_ACTIVITY_.
Give back the entries exactly as they read, leaving each image out.
--- DATA SHOWN Enclosed Below ---
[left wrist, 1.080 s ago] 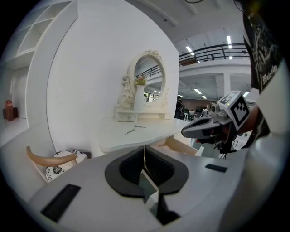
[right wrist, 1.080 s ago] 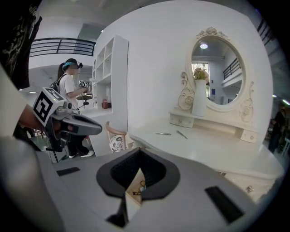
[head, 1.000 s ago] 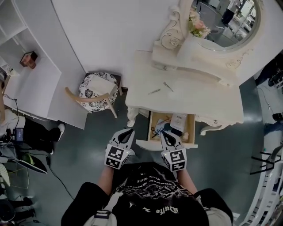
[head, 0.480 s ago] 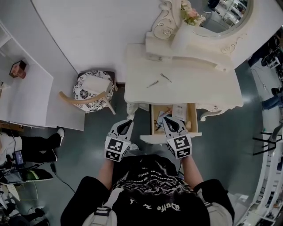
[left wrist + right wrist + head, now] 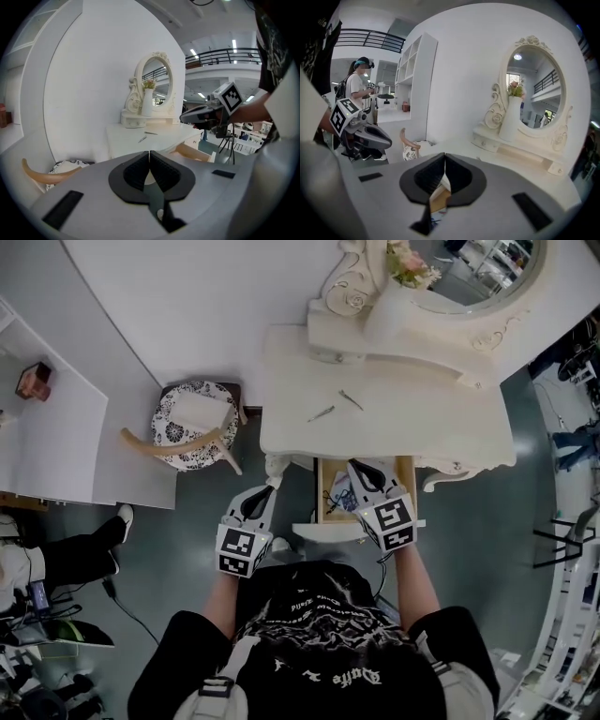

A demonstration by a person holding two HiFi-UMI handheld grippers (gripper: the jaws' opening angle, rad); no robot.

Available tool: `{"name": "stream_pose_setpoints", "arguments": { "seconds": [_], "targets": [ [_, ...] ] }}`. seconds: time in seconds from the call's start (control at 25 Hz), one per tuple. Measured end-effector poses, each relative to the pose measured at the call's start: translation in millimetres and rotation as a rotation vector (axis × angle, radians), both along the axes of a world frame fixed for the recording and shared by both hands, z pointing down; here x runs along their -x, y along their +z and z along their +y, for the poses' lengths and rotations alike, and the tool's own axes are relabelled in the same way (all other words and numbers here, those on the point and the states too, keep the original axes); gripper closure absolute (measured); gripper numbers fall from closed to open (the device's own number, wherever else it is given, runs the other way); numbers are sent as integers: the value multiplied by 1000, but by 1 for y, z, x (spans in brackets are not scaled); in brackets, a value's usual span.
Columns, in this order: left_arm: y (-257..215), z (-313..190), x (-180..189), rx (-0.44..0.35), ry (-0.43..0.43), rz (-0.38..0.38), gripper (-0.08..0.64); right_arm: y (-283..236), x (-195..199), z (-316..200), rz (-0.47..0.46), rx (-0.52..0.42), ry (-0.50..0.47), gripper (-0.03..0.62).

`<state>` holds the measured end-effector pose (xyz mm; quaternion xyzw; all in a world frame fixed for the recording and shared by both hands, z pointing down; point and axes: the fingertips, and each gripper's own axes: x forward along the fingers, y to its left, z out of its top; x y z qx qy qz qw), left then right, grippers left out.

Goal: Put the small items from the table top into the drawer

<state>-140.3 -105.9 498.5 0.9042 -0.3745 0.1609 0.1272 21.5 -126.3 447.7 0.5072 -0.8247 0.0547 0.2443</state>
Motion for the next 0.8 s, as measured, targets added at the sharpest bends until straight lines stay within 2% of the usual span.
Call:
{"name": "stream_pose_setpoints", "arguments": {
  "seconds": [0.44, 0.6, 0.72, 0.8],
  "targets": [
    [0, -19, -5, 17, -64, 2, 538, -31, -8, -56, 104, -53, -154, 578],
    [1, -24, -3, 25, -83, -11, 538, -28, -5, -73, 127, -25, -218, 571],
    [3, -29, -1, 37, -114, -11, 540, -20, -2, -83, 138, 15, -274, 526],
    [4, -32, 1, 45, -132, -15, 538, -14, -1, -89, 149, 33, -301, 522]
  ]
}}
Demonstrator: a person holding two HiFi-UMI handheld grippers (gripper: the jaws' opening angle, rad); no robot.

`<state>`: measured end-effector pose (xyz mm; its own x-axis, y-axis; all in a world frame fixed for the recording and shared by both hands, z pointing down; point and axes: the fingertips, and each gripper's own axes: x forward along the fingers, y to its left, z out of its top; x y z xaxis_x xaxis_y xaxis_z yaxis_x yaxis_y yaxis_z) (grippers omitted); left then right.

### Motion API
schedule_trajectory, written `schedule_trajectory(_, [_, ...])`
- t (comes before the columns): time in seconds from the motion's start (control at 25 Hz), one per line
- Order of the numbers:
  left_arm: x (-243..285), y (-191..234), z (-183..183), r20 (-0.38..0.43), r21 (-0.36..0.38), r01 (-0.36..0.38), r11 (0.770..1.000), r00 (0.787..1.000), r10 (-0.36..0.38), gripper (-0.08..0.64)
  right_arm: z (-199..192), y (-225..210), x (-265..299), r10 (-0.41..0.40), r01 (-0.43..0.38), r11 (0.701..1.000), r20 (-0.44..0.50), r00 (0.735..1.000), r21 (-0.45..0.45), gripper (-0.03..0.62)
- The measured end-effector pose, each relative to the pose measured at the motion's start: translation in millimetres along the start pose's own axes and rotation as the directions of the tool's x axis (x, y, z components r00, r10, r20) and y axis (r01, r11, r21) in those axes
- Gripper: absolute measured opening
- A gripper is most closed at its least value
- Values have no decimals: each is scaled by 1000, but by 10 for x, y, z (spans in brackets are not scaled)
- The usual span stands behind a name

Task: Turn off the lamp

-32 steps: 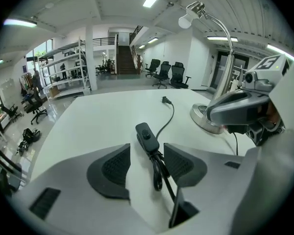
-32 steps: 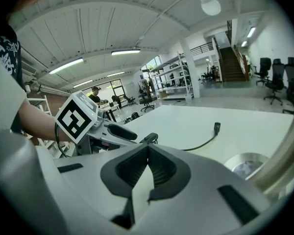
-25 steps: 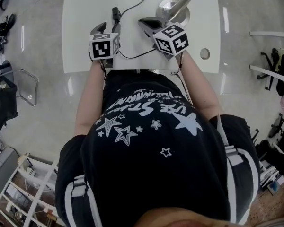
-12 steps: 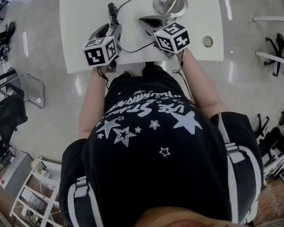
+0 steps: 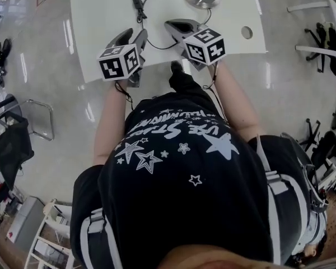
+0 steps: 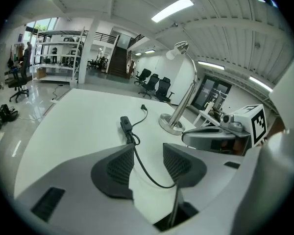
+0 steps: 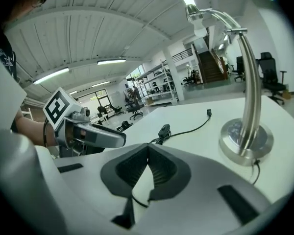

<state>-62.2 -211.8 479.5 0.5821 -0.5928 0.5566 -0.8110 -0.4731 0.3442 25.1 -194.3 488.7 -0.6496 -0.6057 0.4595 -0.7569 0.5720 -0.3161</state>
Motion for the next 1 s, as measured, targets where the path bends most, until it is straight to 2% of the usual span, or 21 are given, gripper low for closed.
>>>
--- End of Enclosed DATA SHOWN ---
_EXPECTED ANSWER_.
[left wrist, 1.080 s ago] 
[right wrist, 1.080 s ago] 
[head, 1.000 s ago] 
[head, 0.480 s ago] 
[left wrist + right wrist + head, now] 

A demonstration by a person holding two HiFi-UMI handheld grippers (gripper: the jaws' opening angle, rad); no robot.

Available tool: `{"name": "stream_pose_setpoints", "arguments": { "seconds": [_], "targets": [ [_, ...] ] }}`. seconds: time in seconds from the call's start (control at 25 Hz), one per tuple. Measured end-effector poses, each relative to the pose measured at the call's start: translation in millimetres and rotation as a rotation vector (axis × angle, radians), both along the axes of a world frame fixed for the recording and shared by both hands, z pointing down; here x runs along their -x, y along their +z and z along their +y, for the poses' lengths and rotations alike, and the tool's own axes are relabelled in the same way (all other words and numbers here, those on the point and the states too, keep the original axes); gripper closure absolute (measured); gripper numbers fall from closed to open (the device's own number, wherever else it is given, runs the other way); numbers are sent as integers: the value multiplied by 1000, but by 1 for y, z, x (spans in brackets are not scaled); in brackets, a value's usual span.
Columns, in this order: left_arm: y (-257..215), z (-313..190), x (-180..189), rx (-0.44..0.35), ry (-0.43..0.43), rz (-0.38..0.38), gripper (-0.08..0.64); right_arm: y (-283..236), x (-195..199), z (-316..200), rz (-0.47..0.46), rx (-0.52..0.42), ry (-0.50..0.47), gripper (-0.03..0.62).

`<state>` holds the measured end-effector pose (xyz mm; quaternion xyzw; all in a world frame fixed for the recording and shared by both hands, z pointing down; point and axes: the fingertips, and each gripper's own axes: x forward along the fingers, y to its left, z out of its top; x y z qx qy qz qw), left then right, grippers left out.

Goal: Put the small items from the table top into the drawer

<state>-140.3 -105.9 498.5 0.9042 -0.3745 0.1609 0.1272 21.5 -126.3 447.7 0.5072 -0.8247 0.0547 0.2443</state>
Motion for the next 0.8 s, as measured, targets added at the sharpest bends until straight lines stay within 2% of the usual span.
Call:
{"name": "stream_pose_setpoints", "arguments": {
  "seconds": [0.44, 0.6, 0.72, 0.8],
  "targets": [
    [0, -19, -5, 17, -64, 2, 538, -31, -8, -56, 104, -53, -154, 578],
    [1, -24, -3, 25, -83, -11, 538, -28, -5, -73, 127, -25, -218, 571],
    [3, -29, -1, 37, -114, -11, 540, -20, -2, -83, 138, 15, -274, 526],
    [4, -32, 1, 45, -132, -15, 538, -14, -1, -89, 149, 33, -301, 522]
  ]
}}
Demonstrator: a person holding two HiFi-UMI handheld grippers (gripper: the jaws' opening angle, rad); no robot.

`<state>`: measured end-effector pose (xyz mm; its own x-axis, y-axis; all in a world frame fixed for the recording and shared by both hands, z pointing down; point and axes: the fingertips, and each gripper's own axes: x forward along the fingers, y to its left, z out of its top; x y z xaxis_x xaxis_y xaxis_z yaxis_x yaxis_y yaxis_z) (grippers omitted); left then right.

### Motion API
schedule_trajectory, written `schedule_trajectory(_, [_, ...])`
- t (comes before the columns): time in seconds from the motion's start (control at 25 Hz), one per line
- Order of the numbers:
  left_arm: x (-243..285), y (-191..234), z (-183..183), r20 (-0.38..0.43), r21 (-0.36..0.38), r01 (-0.36..0.38), r11 (0.770..1.000), r00 (0.787..1.000), r10 (-0.36..0.38), gripper (-0.08..0.64)
  right_arm: z (-199..192), y (-225..210), x (-265..299), r10 (-0.41..0.40), r01 (-0.43..0.38), r11 (0.701..1.000), r20 (-0.44..0.50), r00 (0.735..1.000), r21 (-0.45..0.45), gripper (-0.03..0.62)
- The measured end-effector pose, each relative to the pose measured at the motion's start: translation in millimetres along the start pose's own axes and rotation as the directions of the tool's x axis (x, y, z components r00, r10, r20) and y axis (r01, r11, r21) in those axes
- Gripper: absolute measured opening
- A gripper is most closed at its least value
- Values have no decimals: each is scaled by 1000, but by 10 for x, y, z (spans in brackets are not scaled)
- The usual span stands behind a name

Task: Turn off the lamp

-32 steps: 
-32 steps: 
-25 steps: 
-12 steps: 
+0 steps: 
+0 steps: 
+0 steps: 

<state>-62.2 -211.8 479.5 0.5821 -0.5928 0.5566 -0.8110 -0.4731 0.3442 25.1 -194.3 488.7 -0.6496 -0.6057 0.4595 -0.7569 0.5720 -0.3161</state>
Motion for the next 1 s, as measured, targets where the path bends most, until it is straight to 2% of the usual span, or 21 are given, gripper low for closed.
>>>

No more output is needed.